Los derechos sociales están vinculados desde su origen a
los cambios políticos y económicos generados por la Revolución Industrial y el
movimiento obrero, que cobró fuerza cuando los trabajadores despertaron a la
conciencia de la desigualdad existente y se reconocieron como la fuerza motora
del capitalismo.
Las desigualdades entre los dueños de fábricas y los
trabajadores —manifestadas en condiciones laborales pésimas, jornadas
extenuantes, salarios bajos y ausencia de seguridad social— obligaron a
transformar las relaciones laborales tras intensas luchas del movimiento obrero
mundial.
En el siglo XIX surgieron las primeras cartas y códigos
laborales, donde se establecieron conquistas fundamentales: la jornada máxima
de ocho horas, la prohibición del trabajo infantil y las primeras nociones de
seguridad laboral.
El socialismo y el movimiento obrero impulsaron la idea
de que el Estado debía intervenir para garantizar esas conquistas, ya
reconocidas como derechos. En el siglo XX, con la expansión del llamado Estado
de Bienestar, los derechos sociales comenzaron a integrarse en las
constituciones. Con la Declaración Universal de los Derechos Humanos (1948), se
incluyeron como derechos fundamentales la salud, la educación, la seguridad
social y el trabajo digno. Todos ellos sustentados en la idea de que la
igualdad formal no es suficiente: se requieren condiciones materiales y
sociales mínimas para que esos derechos puedan ejercerse realmente.
Estos derechos sociales —también llamados de segunda
generación— complementan los derechos civiles y políticos. En la Constitución
dominicana están consagrados como derechos fundamentales: salud, educación,
vivienda, trabajo digno, seguridad social, alimentación, cultura y medio
ambiente sano.
Sin embargo, hoy estos derechos están amenazados por
modelos económicos profundamente desiguales. La lógica del mercado orientada a
maximizar beneficios suele proponer el recorte de presupuestos destinados a
programas que garantizan estos derechos.
La privatización de servicios ha convertido los derechos
en mercancías, accesibles solo a quienes pueden pagarlos. A ello se suman las
crisis fiscales y la agobiante deuda pública, que representan riesgos reales
para las inversiones sociales.
Otra amenaza significativa es el cambio de orientación
política: gobiernos con visiones neoliberales tienden a ver los derechos
sociales como gasto, y no como inversión en el desarrollo humano.
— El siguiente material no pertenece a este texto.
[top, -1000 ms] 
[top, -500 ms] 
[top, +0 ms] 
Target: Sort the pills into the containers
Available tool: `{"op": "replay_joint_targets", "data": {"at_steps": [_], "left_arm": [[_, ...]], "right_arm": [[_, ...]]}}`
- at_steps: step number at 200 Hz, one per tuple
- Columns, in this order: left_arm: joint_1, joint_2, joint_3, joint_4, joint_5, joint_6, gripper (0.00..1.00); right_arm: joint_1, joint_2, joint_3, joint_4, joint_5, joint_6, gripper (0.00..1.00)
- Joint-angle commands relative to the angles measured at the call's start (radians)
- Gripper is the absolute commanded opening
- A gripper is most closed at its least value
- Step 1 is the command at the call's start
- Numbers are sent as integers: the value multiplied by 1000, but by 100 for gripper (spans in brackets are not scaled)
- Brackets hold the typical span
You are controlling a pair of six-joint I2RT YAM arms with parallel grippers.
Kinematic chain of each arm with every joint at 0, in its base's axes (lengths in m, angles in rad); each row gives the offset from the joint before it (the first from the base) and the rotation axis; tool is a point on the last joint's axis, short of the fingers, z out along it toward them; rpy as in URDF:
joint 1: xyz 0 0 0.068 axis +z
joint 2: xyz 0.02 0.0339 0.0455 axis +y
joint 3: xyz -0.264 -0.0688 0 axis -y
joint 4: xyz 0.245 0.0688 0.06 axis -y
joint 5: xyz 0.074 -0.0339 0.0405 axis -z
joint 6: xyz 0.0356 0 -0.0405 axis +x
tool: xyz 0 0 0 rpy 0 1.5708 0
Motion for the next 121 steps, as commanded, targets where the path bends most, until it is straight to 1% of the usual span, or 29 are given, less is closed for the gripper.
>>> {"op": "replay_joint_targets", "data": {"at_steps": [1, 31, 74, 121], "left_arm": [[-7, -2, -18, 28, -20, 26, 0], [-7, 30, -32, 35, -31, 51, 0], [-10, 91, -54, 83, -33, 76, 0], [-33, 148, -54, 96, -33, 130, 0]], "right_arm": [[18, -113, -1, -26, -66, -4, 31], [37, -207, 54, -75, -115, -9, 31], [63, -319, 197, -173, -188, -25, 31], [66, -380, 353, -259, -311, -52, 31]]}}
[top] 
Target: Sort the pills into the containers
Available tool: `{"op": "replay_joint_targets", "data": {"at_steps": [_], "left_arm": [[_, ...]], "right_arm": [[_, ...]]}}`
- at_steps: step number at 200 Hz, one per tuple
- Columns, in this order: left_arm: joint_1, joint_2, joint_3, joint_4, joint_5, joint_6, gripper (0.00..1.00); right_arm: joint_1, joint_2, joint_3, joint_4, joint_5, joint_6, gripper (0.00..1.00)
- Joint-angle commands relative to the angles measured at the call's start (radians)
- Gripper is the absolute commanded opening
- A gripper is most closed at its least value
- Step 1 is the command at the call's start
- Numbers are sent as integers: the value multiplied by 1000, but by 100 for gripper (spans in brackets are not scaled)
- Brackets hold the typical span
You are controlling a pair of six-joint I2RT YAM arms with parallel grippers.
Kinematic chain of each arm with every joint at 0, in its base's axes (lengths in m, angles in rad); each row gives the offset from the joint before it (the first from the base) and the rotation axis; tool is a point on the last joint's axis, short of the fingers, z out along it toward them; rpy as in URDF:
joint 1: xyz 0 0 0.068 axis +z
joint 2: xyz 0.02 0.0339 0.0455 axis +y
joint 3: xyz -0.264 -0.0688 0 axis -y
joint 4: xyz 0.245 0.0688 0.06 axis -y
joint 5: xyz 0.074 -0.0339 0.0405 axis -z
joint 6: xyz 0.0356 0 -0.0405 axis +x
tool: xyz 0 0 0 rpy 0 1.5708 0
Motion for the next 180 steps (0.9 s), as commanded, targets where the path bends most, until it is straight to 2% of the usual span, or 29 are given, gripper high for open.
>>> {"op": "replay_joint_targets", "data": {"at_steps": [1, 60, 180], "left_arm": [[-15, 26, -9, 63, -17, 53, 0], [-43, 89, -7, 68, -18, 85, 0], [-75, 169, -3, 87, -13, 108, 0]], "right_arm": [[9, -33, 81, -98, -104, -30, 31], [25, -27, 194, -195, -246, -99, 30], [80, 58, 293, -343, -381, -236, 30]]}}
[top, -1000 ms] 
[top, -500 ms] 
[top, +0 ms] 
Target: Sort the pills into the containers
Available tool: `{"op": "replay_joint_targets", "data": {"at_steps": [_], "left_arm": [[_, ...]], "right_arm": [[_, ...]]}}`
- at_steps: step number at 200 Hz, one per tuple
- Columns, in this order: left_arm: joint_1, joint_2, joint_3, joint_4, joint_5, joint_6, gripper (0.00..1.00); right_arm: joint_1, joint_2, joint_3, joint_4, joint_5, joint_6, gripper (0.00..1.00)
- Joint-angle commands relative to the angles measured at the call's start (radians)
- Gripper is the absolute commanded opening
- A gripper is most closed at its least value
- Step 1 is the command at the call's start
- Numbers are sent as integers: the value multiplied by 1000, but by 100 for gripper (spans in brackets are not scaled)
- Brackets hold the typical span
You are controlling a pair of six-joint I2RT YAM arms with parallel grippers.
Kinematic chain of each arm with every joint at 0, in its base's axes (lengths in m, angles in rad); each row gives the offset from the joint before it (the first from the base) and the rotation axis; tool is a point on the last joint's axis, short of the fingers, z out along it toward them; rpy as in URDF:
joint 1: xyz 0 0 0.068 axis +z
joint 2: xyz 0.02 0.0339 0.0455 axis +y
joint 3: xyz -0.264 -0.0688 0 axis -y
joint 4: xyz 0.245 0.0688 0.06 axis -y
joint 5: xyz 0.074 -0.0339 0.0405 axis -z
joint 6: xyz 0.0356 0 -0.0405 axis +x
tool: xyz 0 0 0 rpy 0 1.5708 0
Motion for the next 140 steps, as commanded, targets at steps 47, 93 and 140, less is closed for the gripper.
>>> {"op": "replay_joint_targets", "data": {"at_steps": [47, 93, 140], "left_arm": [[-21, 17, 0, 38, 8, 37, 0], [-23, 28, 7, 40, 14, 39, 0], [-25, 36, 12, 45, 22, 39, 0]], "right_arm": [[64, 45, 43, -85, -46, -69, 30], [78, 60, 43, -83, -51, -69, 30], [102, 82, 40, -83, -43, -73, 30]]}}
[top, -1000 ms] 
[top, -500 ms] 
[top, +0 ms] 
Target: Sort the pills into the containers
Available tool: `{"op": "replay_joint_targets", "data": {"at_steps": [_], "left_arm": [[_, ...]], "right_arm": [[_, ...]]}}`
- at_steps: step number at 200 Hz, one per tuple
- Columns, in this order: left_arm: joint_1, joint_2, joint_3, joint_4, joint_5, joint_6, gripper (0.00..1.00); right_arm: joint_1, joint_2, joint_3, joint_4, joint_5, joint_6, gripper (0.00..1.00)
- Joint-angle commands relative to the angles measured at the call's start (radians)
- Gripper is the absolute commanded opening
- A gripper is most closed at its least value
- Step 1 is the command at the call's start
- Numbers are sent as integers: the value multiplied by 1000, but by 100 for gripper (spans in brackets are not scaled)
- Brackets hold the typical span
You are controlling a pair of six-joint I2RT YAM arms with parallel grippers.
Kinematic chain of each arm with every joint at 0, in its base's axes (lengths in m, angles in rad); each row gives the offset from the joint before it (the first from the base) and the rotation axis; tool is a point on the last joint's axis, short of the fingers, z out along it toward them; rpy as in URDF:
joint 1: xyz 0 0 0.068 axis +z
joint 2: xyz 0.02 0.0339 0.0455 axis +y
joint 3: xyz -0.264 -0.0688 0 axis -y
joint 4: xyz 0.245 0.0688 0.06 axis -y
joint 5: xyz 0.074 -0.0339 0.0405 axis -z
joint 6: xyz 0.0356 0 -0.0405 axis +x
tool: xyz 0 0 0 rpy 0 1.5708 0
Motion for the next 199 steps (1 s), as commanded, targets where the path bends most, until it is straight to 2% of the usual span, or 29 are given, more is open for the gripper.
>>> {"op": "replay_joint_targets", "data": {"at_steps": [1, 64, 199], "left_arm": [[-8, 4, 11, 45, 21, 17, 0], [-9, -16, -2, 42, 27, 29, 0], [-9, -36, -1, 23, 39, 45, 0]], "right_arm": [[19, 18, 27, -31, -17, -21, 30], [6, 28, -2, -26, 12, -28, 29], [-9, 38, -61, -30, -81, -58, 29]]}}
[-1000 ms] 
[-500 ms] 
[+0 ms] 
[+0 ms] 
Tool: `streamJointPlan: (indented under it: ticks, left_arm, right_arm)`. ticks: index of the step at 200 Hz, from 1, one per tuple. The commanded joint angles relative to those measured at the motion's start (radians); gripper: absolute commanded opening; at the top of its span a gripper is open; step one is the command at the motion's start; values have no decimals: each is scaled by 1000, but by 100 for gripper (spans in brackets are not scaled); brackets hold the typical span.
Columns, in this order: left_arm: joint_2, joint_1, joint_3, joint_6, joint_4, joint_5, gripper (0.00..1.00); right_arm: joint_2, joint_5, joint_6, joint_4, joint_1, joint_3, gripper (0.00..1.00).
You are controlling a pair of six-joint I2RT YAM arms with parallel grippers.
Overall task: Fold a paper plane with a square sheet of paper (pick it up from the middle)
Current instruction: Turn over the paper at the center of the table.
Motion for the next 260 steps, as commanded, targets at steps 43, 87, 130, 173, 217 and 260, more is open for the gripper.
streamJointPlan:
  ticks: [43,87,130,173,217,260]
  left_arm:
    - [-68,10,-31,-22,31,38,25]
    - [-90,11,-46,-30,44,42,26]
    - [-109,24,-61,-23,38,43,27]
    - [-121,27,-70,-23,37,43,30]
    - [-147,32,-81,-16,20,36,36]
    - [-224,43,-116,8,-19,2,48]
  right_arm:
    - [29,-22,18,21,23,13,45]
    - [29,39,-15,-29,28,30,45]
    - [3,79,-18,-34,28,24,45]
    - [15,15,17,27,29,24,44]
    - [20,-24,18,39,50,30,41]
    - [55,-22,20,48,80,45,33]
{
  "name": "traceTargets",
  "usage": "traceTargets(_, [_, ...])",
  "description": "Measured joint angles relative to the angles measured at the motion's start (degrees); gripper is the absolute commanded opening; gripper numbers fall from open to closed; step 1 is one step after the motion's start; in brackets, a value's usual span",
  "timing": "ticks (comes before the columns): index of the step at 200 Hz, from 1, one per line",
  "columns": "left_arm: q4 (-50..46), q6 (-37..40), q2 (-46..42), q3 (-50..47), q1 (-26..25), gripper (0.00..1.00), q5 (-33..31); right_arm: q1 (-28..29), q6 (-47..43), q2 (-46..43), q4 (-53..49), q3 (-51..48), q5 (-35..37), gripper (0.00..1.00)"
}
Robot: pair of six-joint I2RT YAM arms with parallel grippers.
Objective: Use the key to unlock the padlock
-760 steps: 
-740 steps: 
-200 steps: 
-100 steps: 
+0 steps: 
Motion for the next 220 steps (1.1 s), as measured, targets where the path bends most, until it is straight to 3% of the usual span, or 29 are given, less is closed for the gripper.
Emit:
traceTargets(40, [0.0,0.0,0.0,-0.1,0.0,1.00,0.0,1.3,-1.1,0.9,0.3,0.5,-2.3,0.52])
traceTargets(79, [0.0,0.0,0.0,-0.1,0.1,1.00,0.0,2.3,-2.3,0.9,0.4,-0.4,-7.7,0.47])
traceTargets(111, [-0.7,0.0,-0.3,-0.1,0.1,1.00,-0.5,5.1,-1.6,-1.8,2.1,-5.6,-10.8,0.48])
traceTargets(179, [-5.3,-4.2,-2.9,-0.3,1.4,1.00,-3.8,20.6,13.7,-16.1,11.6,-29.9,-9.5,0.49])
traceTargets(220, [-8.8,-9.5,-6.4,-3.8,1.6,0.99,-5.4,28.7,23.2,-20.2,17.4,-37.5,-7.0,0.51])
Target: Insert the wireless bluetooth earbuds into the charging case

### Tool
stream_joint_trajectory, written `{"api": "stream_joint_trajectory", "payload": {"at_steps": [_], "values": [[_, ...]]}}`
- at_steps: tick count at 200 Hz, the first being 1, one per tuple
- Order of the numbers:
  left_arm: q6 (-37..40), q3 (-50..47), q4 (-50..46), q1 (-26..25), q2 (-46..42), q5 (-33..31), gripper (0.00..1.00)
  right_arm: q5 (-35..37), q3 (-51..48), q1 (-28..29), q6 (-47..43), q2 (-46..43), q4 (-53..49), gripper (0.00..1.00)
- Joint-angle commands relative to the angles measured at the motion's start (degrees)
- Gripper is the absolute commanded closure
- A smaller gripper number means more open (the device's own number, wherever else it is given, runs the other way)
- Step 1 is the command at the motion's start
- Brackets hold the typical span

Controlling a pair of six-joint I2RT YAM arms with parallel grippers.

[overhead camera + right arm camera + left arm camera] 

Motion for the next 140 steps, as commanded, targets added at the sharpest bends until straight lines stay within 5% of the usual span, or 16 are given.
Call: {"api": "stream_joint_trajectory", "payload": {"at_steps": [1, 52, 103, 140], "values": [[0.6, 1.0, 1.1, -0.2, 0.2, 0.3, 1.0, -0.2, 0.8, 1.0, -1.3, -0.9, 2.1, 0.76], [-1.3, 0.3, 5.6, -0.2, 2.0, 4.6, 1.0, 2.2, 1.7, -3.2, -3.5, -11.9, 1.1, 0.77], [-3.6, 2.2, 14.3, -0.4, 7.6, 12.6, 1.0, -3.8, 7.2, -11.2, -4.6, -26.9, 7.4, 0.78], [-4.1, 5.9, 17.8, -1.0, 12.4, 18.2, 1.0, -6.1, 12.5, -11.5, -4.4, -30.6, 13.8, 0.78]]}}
También constituyen amenazas los conflictos ambientales,
la migración forzada, la degradación de los ecosistemas y la expansión de la
minería, que ponen en grave peligro el acceso al agua, la tierra y la vivienda.
En un post reciente, Rubén Blades reivindicó que, si no
fuera por el socialismo, no existirían los derechos sociales. Son derechos
universales, a los cuales no debemos renunciar. Al contrario: deben ser
fortalecidos.
Desde el siglo pasado, Europa y América Latina han
adoptado políticas públicas para garantizar la educación gratuita y
obligatoria, la salud pública, la seguridad social y las pensiones, así como
los derechos laborales y sindicales. Son pilares esenciales de la dignidad
humana.
En este siglo XXI, dominado por la lógica del mercado,
estos derechos son cuestionados por las élites y sometidos a revisión, como si
fueran obsoletos, como si la esencia de la humanidad también lo fuera. Lo más
grave es que los sectores que buscan desmantelar estos derechos cuentan con
cómplices en los más altos niveles de toma de decisiones. Esto plantea un nuevo
y profundo desafío para quienes entienden que, aunque la humanidad ha avanzado,
las razones que originaron los derechos sociales siguen vigentes.
Urge una defensa activa de estos derechos: no como
nostalgia del pasado, sino como una apuesta del presente y el futuro.